From the album it’s apparent that the new stuff sits perfectly alongside your older songs, you’ve progressed as a band but kept a distinct FFAF style. How has the progression been, and is there anything you would change?
I don’t think there’s any point looking back over what you would or could change. At the time it felt right and we went with it. Be it good or bad, everything we’ve done we’ve always done it with the utmost belief that what we’re doing was right for us. Obviously hindsight is a wonderful thing but in that moment it seemed perfect so I’m always proud of that. If mistakes were made, it was us who made them nobody else.
I guess as a sound, Matt is the focal point and he has a distinctive incredible voice so as long as he’s singing it’ll sound like ffaf.
There’s been a few line-up changes since Hours, how has it effected the band? Has it helped to keep things fresh?

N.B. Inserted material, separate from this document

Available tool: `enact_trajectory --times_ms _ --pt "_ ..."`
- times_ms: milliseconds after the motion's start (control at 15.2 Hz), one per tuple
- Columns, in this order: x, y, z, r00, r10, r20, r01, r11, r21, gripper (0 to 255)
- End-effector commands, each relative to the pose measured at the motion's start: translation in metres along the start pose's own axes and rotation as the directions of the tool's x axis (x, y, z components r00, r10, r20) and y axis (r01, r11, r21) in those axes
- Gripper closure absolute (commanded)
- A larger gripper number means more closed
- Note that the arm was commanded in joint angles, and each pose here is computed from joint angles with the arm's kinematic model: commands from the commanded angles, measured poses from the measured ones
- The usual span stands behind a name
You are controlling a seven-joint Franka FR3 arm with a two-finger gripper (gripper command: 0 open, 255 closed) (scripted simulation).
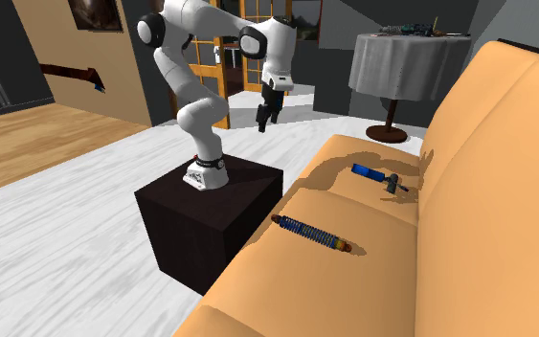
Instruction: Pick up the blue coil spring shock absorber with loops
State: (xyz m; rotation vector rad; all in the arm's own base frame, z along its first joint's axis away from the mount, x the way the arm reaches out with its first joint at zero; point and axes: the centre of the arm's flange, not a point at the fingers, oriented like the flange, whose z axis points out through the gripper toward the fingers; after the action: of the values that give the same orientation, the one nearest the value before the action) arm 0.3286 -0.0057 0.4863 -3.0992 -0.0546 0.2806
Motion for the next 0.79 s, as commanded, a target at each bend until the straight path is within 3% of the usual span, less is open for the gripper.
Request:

I think when somebody says they don’t want to be in a band anymore it’s like a work colleague telling you they’re leaving their post in any line of work. Just because they decided it’s not for them you’re not going to quit your job over it. I think Gav and Rich came in with a level of honesty we desperately needed and we rediscovered ourselves as a result.

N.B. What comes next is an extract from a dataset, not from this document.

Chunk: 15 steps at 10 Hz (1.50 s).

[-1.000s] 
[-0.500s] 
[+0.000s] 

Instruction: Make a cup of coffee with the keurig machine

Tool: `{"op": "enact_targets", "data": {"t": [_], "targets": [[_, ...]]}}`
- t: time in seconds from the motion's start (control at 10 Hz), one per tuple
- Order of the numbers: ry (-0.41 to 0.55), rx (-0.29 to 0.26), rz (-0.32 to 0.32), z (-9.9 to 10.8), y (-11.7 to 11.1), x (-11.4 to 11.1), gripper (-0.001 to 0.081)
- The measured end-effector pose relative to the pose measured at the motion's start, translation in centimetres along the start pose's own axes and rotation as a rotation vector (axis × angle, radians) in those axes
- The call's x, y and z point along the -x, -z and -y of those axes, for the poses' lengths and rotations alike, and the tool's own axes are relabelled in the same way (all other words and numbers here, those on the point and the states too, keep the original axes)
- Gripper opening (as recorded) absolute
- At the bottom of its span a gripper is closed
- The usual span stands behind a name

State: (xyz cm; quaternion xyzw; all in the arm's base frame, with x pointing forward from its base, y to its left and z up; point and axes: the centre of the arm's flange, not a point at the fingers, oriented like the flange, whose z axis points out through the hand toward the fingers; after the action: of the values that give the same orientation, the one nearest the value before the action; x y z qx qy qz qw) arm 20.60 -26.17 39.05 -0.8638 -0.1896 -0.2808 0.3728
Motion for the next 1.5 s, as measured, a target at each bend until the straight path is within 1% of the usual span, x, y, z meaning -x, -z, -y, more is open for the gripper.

Personally, Hours is my favourite FFAF album. Do you have a personal favourite or one you like the least?
Hours is definitely my favourite for the reasons I stated above. Probably my least favourite is Memory and Humanity. We got into an almost factory like set up for writing songs and I think we tried to correct things that weren’t wrong in the first place and were probably guilty of thinking we could do no wrong and people would love us anyway.
You close Hours – Live At Islington Academy with two songs that “are synonymous with this band” in Juneau and Escape Artists Never Die. Do you tire of playing these tracks, does the praise for CDADIC and its “hits” get frustrating?
I don’t think I’ll ever tire of playing my own music. I could be desperately trying to get people to listen to my songs while spending every weekend playing the “Summer of 69″ and “Brown Eyed Girl” just to make ends meet. So for me it’s still every bit as exciting to play those songs to people who love them now as it was to play them when nobody knew them.
I think CDADIC was the soundtrack to a lot of people’s teenage years and as a result will always hold a special place in their hearts. I think it came out at a time when the British music scene wasn’t exactly flourishing and it was something fresh and new. I can’t possibly be angry or frustrated for people feeling so close to that album.
What does the future hold for FFAF?
We take it a day at a time these days. I think a band’s life span is similar to that of a dog so every year is 7 years in reality and we’re nearly 15 years old. So at this stage we’re grateful for the occasional belly rub, a walk on the beach and a bowl full of good food. What will be will be. I stopped worrying about concurring the world and what tomorrow will bring when I was in my early 20’s.